§ **Data for this task**
────────

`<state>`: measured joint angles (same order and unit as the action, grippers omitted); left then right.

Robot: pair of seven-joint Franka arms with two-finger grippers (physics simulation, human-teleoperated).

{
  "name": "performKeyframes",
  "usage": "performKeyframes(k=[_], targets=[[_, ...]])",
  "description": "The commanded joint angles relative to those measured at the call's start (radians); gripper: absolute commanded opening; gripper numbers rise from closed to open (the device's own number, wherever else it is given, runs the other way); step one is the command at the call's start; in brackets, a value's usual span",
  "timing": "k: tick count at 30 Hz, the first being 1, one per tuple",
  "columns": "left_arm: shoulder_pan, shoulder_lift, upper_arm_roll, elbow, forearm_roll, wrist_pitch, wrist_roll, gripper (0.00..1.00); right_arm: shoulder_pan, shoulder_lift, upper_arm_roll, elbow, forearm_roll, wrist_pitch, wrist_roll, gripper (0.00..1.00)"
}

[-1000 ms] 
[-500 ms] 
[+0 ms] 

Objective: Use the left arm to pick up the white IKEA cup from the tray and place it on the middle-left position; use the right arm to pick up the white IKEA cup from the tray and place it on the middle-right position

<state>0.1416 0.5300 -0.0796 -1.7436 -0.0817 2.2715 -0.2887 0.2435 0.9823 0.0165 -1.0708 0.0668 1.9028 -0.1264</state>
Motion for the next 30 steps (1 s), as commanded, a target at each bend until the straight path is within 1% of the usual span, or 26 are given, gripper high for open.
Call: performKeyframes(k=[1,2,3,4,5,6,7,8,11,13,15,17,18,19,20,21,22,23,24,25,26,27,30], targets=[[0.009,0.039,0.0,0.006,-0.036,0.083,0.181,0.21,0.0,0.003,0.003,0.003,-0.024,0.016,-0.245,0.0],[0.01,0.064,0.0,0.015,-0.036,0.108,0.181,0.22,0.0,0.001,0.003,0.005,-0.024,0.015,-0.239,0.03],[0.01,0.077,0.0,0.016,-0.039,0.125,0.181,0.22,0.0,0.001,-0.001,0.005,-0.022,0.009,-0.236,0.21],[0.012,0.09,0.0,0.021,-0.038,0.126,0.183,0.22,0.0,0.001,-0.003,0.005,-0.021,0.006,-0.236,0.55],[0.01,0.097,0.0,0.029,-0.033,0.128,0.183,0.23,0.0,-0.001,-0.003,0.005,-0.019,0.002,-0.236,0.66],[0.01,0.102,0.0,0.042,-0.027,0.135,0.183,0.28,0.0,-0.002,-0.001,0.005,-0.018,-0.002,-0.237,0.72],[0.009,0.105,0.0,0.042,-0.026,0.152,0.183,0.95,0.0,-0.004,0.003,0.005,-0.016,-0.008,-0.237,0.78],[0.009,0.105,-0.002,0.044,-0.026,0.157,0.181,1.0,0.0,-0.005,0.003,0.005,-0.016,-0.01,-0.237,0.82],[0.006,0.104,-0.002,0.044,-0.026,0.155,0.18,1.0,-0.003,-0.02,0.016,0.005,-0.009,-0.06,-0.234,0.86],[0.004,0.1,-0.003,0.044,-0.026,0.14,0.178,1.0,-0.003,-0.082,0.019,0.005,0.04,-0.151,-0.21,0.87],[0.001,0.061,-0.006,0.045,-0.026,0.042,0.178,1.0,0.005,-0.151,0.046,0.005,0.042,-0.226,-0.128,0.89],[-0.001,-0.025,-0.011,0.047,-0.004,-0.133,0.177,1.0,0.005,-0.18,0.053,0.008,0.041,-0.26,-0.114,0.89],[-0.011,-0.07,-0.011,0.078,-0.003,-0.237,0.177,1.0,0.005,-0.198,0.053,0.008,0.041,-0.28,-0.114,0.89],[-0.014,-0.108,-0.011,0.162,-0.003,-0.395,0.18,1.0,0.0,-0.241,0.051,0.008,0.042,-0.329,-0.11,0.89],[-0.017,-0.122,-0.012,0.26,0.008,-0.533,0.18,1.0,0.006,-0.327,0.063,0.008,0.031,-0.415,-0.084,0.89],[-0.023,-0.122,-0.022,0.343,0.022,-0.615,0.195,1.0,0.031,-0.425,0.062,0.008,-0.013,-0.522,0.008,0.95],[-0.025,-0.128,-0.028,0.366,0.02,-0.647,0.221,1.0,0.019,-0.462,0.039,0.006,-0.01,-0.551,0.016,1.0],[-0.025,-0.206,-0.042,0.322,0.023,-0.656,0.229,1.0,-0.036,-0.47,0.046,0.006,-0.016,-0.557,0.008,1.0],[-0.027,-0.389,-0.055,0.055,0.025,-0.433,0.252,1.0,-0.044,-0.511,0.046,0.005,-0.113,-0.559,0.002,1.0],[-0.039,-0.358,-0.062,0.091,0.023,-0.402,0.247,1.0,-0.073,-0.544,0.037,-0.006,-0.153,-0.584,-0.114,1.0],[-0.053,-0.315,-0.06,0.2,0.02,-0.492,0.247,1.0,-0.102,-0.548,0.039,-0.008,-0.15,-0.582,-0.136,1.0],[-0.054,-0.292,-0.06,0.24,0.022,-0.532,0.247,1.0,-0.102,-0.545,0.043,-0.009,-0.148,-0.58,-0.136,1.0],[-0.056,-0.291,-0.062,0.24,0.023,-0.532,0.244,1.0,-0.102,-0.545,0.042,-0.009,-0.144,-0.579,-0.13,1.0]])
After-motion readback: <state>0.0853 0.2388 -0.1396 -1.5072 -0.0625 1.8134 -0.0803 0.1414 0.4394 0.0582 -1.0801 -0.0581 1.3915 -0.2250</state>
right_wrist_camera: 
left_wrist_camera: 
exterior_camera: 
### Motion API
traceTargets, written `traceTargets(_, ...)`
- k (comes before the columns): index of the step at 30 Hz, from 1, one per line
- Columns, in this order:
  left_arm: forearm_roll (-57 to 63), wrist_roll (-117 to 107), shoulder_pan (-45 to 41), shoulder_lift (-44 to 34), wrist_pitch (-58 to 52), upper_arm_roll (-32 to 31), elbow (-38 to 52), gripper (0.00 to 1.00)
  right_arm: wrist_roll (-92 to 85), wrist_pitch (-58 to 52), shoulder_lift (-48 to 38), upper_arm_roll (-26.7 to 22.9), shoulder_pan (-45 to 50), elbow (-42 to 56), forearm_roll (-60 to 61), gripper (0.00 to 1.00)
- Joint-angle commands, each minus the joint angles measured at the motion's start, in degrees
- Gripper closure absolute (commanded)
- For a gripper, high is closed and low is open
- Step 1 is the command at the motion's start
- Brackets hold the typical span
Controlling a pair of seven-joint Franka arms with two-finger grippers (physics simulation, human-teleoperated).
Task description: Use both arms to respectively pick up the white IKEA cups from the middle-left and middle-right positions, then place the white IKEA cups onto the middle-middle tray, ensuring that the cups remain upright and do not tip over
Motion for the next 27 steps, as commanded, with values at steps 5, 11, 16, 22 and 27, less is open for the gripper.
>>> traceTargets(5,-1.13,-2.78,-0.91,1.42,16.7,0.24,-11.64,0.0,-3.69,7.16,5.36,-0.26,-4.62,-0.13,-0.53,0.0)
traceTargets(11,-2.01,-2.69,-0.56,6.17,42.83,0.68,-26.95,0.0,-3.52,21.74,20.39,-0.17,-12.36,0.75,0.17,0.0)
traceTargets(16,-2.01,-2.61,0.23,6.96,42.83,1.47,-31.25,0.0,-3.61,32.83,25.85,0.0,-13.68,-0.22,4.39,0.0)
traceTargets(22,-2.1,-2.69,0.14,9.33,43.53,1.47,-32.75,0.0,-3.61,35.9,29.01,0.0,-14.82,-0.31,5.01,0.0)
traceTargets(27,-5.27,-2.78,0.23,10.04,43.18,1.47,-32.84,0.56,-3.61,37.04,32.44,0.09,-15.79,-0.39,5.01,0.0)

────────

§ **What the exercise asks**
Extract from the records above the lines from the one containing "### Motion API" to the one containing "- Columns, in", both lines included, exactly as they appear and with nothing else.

§ **Answer section**
### Motion API
traceTargets, written `traceTargets(_, ...)`
- k (comes before the columns): index of the step at 30 Hz, from 1, one per line
- Columns, in this order:

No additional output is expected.